• [EXERCISE BRIEF]:
Your reproduction of the entries should be exact and should contain no pictures.

Records from a data collection
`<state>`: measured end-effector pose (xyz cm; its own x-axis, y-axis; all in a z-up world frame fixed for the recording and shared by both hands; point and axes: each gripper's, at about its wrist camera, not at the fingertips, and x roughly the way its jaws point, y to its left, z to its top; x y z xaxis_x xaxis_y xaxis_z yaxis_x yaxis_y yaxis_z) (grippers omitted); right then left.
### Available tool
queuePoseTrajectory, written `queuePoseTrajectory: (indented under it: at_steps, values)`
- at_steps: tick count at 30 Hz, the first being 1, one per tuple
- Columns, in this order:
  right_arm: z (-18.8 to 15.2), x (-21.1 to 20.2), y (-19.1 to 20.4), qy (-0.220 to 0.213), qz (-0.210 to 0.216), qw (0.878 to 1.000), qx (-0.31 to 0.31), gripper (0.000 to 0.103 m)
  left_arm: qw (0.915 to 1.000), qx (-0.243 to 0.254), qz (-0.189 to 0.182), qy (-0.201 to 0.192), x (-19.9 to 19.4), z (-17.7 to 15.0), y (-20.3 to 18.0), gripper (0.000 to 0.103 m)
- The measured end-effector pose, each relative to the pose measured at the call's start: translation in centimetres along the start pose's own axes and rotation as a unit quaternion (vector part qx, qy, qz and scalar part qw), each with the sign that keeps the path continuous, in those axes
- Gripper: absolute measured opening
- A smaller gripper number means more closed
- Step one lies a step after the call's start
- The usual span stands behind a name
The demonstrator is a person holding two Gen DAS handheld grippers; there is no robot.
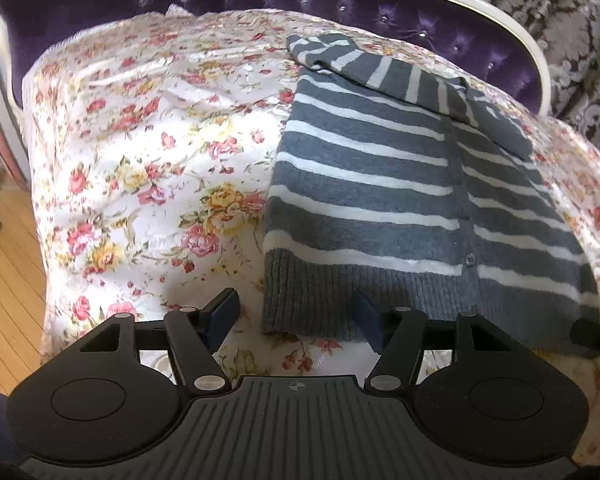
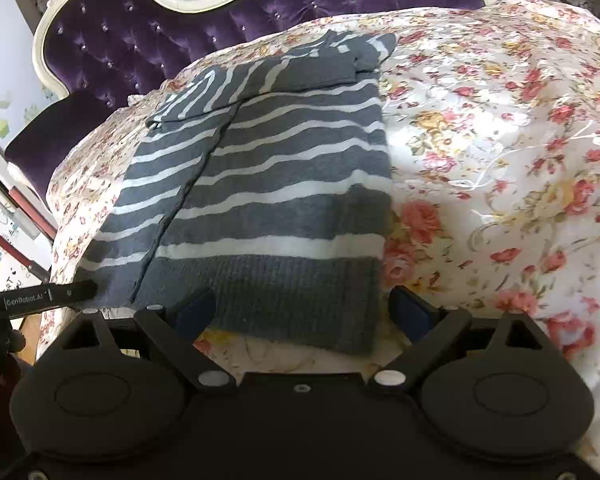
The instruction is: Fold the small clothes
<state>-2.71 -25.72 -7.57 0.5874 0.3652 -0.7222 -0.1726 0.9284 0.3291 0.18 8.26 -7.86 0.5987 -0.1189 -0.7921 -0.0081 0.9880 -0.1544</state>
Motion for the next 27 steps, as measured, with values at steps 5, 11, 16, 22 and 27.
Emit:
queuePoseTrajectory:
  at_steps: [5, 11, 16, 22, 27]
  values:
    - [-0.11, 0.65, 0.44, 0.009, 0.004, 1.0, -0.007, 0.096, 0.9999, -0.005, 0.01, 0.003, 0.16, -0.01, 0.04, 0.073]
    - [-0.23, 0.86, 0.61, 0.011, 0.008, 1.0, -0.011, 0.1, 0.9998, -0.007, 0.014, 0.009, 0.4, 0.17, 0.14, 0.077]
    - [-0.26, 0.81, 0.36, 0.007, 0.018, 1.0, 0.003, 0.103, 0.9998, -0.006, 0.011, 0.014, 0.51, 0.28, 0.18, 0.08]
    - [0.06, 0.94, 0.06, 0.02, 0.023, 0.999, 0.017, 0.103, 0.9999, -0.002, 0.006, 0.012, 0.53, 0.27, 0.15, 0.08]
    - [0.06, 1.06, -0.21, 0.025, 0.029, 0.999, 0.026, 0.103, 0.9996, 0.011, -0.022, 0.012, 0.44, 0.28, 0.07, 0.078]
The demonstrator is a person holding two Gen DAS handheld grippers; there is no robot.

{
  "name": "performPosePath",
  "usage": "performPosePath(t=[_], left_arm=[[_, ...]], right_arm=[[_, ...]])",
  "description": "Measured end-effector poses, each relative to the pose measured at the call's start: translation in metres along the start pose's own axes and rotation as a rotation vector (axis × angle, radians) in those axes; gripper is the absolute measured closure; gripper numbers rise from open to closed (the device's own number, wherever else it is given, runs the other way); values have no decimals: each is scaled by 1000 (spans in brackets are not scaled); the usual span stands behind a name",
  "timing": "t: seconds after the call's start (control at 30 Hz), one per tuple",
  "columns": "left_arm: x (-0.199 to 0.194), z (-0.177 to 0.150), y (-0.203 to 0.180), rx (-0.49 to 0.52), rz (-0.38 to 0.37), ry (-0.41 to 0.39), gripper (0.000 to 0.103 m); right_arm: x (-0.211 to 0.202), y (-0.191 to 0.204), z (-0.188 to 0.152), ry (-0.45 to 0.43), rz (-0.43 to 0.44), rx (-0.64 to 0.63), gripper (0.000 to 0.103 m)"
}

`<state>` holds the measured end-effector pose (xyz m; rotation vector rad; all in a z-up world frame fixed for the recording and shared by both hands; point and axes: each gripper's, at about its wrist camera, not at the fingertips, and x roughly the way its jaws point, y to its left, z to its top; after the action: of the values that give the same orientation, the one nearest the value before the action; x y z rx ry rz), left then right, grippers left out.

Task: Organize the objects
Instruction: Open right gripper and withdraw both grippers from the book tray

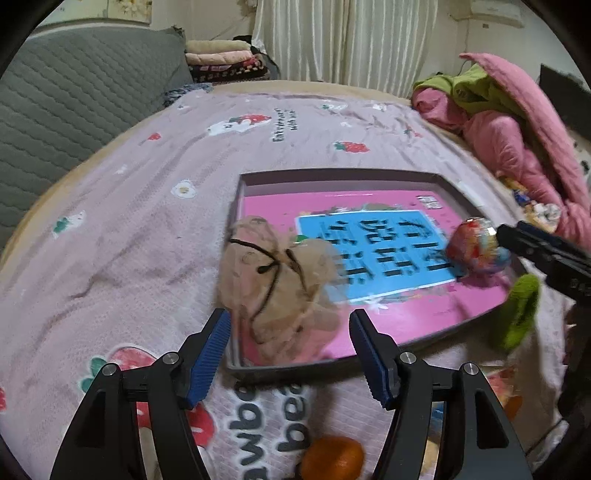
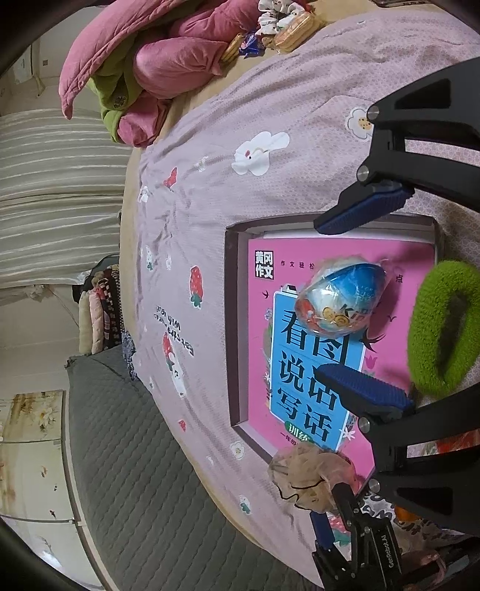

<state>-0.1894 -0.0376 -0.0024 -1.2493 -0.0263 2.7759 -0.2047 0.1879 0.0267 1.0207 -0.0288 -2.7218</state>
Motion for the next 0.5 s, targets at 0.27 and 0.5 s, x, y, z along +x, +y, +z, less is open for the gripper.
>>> performPosePath(t=[0.27, 0.5], left_arm=[[-10, -4, -8, 5, -34, -15, 35], [-24, -8, -12, -5, -46, -35, 35]], right_arm=[[-6, 0, 1, -18, 10, -2, 31], [-12, 0, 3, -40, 26, 4, 24]])
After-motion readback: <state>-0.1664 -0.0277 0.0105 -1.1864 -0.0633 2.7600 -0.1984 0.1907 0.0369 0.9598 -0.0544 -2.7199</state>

• [SOLVED PROBLEM]:
`<state>`: measured end-effector pose (xyz cm; its own x-axis, y-axis; all in a z-up world frame fixed for the recording and shared by both hands; point and axes: each gripper's, at about its wrist camera, not at the fingertips, and x roughly the way its jaws point, y to its left, z to its top; x y z xaxis_x xaxis_y xaxis_z yaxis_x yaxis_y yaxis_z) (grippers omitted); right then left.
### Available tool
queuePoseTrajectory, written `queuePoseTrajectory: (indented under it: at_steps, values)`
- at_steps: tick count at 30 Hz, the first being 1, one per tuple
- Columns, in this order:
  right_arm: z (-18.8 to 15.2), x (-21.1 to 20.2), y (-19.1 to 20.4), qy (-0.220 to 0.213), qz (-0.210 to 0.216), qw (0.878 to 1.000), qx (-0.31 to 0.31), gripper (0.000 to 0.103 m)
  left_arm: qw (0.915 to 1.000), qx (-0.243 to 0.254), qz (-0.189 to 0.182), qy (-0.201 to 0.192), x (-19.9 to 19.4), z (-17.7 to 15.0), y (-20.3 to 18.0), gripper (0.000 to 0.103 m)
- The measured end-effector pose, each relative to the pose measured at the call's start: translation in centimetres along the start pose's own axes and rotation as a unit quaternion (vector part qx, qy, qz and scalar part qw), each with the sign that keeps the path continuous, in those axes
- Gripper: absolute measured opening
- A smaller gripper number means more closed
- Step one lies a step after the call's start
- The usual span stands behind a name
The demonstrator is a person holding two Gen DAS handheld grippers; there is no robot.
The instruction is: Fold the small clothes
<state>-2.71 -25.72 -7.57 0.5874 0.3652 -0.7222 -0.1726 0.9284 0.3291 0.18 8.26 -7.86 0.5987 -0.1189 -0.7921 -0.0081 0.9880 -0.1544</state>
Motion for the next 27 steps, as measured, with values at steps 5, 11, 16, 22 and 27.
Emit:
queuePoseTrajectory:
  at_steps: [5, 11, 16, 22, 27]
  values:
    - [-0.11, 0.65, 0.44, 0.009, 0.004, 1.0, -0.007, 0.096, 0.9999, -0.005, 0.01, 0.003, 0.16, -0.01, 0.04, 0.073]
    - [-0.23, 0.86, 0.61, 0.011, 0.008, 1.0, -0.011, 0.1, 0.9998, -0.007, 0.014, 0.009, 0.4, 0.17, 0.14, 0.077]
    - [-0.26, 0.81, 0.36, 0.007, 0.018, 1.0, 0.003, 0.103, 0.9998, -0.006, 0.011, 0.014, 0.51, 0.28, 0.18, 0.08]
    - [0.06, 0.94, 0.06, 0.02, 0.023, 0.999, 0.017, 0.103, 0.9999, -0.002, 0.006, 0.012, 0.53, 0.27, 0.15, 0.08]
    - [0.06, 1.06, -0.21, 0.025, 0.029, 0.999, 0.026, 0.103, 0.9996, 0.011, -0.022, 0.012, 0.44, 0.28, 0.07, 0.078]
The demonstrator is a person holding two Gen DAS handheld grippers; there is no robot.

{
  "name": "performPosePath",
  "usage": "performPosePath(t=[_], left_arm=[[_, ...]], right_arm=[[_, ...]])",
  "description": "Measured end-effector poses, each relative to the pose measured at the call's start: translation in metres along the start pose's own axes and rotation as a rotation vector (axis × angle, radians) in those axes; gripper is the absolute measured closure; gripper numbers rise from open to closed (the device's own number, wherever else it is given, runs the other way); values have no decimals: each is scaled by 1000 (spans in brackets are not scaled); the usual span stands behind a name",
  "timing": "t: seconds after the call's start (control at 30 Hz), one per tuple",
  "columns": "left_arm: x (-0.199 to 0.194), z (-0.177 to 0.150), y (-0.203 to 0.180), rx (-0.49 to 0.52), rz (-0.38 to 0.37), ry (-0.41 to 0.39), gripper (0.000 to 0.103 m); right_arm: x (-0.211 to 0.202), y (-0.191 to 0.204), z (-0.188 to 0.152), ry (-0.45 to 0.43), rz (-0.43 to 0.44), rx (-0.64 to 0.63), gripper (0.000 to 0.103 m)"
}

`<state>` holds the measured end-effector pose (xyz m; rotation vector rad; all in a z-up world frame fixed for the recording and shared by both hands; point and axes: each gripper's, at about its wrist camera, not at the fingertips, and x roughly the way its jaws point, y to its left, z to its top; after the action: of the values that give the same orientation, the one nearest the value before the action; x y z rx ry rz), left then right, grippers left out.

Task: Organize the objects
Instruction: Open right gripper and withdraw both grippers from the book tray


<state>-0.1894 -0.0376 -0.0024 -1.2493 -0.0263 2.7759 -0.2047 0.1879 0.0267 1.0207 -0.0288 -2.7218</state>
Motion for the next 0.5 s, targets at 0.27 and 0.5 s, x, y, z along +x, +y, +z, less is open for the gripper.
>>> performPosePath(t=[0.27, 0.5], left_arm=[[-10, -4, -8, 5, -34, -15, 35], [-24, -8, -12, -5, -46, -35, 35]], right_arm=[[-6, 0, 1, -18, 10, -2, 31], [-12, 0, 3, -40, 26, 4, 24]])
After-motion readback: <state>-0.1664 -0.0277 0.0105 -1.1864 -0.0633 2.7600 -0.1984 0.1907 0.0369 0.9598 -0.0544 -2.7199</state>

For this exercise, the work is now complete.